Pearls have been a staple jewellery piece for centuries, always synonymous with elegance, radiance and class. As well as being accessories, in the past pearls have been crushed and used in makeup, protected against evil and used as medicine.
Anne Boleyn was rarely seen without her pearls. The second wife of Henry VIII had a brief and stormy time as Queen. She was known for being sharp and frank, intelligent and stylish.
The beautiful necklace was looped twice around her neck, with the shorter strand resting against her throat, with a golden B and hanging teardrop pearls. The other ladies of the court who could afford such luxuries followed suit, opting for strings of pearls to complement their Tudor fashion.

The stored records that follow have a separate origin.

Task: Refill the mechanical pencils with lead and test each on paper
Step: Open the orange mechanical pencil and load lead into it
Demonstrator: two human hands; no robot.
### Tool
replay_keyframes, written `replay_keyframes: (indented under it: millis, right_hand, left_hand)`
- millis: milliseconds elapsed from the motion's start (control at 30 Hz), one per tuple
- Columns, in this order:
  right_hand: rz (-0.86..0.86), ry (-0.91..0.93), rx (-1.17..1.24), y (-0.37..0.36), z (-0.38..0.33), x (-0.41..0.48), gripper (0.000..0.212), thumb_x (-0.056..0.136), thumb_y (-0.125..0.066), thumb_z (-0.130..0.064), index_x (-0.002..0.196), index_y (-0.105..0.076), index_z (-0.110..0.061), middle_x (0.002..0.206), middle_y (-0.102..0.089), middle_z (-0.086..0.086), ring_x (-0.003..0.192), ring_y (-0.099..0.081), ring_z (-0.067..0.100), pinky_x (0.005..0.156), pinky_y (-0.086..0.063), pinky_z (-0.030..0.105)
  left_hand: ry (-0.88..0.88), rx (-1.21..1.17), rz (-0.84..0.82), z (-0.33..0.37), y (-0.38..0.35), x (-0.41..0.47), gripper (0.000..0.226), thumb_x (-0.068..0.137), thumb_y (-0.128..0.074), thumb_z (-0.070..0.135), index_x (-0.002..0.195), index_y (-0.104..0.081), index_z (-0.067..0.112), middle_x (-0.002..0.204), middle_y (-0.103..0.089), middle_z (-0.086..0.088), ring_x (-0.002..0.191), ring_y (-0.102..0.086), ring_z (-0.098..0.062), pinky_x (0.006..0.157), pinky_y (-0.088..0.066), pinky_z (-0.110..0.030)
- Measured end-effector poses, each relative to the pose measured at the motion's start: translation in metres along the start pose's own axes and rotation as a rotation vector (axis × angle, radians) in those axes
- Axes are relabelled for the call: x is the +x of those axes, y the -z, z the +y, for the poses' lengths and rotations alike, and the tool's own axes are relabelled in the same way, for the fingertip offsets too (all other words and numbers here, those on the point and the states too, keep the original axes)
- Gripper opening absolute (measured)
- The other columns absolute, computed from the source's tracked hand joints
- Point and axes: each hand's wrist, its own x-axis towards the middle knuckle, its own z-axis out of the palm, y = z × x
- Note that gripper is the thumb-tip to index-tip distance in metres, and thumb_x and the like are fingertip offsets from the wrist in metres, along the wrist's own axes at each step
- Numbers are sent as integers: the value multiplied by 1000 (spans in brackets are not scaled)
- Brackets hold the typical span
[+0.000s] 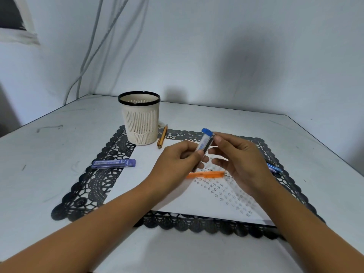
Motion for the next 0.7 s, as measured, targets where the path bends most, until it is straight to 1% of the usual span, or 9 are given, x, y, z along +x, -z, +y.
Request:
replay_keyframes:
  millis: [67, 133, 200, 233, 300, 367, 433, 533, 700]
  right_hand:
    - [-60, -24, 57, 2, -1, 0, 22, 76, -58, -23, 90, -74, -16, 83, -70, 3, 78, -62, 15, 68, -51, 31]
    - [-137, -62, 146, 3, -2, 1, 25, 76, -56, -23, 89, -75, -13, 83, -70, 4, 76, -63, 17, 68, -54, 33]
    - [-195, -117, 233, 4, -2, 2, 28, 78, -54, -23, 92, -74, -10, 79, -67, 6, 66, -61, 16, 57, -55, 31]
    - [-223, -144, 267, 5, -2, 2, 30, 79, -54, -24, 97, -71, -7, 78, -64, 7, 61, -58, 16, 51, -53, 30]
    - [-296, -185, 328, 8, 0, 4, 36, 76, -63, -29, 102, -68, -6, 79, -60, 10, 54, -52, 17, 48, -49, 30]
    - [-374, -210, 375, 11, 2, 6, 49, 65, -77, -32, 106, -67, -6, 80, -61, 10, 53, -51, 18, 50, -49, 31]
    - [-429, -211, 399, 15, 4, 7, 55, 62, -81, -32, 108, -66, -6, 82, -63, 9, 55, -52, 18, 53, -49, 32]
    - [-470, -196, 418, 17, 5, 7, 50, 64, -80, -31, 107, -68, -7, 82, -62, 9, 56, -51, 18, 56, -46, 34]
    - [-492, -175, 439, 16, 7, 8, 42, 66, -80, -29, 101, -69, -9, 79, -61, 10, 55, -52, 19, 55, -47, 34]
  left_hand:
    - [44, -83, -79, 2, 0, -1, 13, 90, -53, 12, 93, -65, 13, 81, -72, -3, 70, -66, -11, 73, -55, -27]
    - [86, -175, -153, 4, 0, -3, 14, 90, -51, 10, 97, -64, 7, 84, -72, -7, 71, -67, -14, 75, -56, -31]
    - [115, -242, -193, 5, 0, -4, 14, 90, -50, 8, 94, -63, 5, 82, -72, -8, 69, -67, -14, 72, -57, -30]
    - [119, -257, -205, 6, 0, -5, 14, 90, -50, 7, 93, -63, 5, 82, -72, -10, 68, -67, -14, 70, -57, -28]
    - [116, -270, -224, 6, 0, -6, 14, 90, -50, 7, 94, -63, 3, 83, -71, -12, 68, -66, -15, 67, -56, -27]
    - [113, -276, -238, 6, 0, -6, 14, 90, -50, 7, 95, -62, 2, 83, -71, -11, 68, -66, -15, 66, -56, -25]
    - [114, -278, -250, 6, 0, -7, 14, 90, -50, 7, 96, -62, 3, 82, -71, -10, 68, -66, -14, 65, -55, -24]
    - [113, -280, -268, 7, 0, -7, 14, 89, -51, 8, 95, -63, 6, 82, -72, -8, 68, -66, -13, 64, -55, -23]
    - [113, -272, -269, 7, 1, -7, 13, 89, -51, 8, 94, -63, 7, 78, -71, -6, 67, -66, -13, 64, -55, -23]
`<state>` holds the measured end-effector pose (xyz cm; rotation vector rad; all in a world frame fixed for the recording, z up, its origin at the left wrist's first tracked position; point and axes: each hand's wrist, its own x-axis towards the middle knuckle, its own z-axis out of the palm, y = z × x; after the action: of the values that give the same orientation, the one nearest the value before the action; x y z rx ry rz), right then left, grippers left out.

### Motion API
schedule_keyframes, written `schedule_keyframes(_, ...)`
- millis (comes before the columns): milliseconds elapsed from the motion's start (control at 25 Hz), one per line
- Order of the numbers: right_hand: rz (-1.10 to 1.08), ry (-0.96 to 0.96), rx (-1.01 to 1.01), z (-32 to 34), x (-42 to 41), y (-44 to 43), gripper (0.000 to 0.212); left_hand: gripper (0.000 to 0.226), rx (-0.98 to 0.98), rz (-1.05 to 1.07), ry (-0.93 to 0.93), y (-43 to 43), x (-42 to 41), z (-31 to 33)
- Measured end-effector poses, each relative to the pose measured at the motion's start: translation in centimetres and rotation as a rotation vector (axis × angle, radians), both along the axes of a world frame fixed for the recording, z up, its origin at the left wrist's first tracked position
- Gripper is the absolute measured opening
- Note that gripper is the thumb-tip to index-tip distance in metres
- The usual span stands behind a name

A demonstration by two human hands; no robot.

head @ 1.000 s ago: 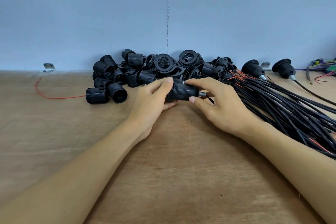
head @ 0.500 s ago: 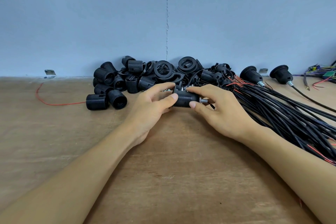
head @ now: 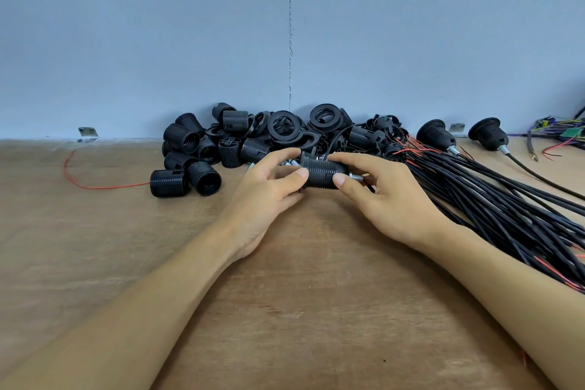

The regal, Egyptian Queen is said to have often accessorised with pearls. She accentuated her already legendary beauty with well chosen earrings and necklaces that were incredibly rare and expensive during the era.
Something else Cleopatra was famous for was her love affair with Mark Antony, the Roman politician and general. Apparently, Cleopatra bet Mark she could create the most expensive dinner that had ever been served. Mark took her up on this, and she took off one of her teardrop earrings, crushed it in her hand, and dropped it into her glass of wine vinegar where it dissolved. She then proceeded to drink the pearl, which cost roughly the same as 15 countries.
Queen Elizabeth II
Throughout the decades of her reign, Queen Elizabeth has stepped out in pearls many a time. She wore them on her wedding day to Prince Phillip on November 20 1947 and she has many regal and extravagant necklaces in her collection that showcase pearls.
The Empress Maria Feodorovna of Russia Necklace is one of her most valuable pieces. The choker necklace has four rows of pearls, 20 bars that are covered in diamonds, and a huge sapphire in the centre.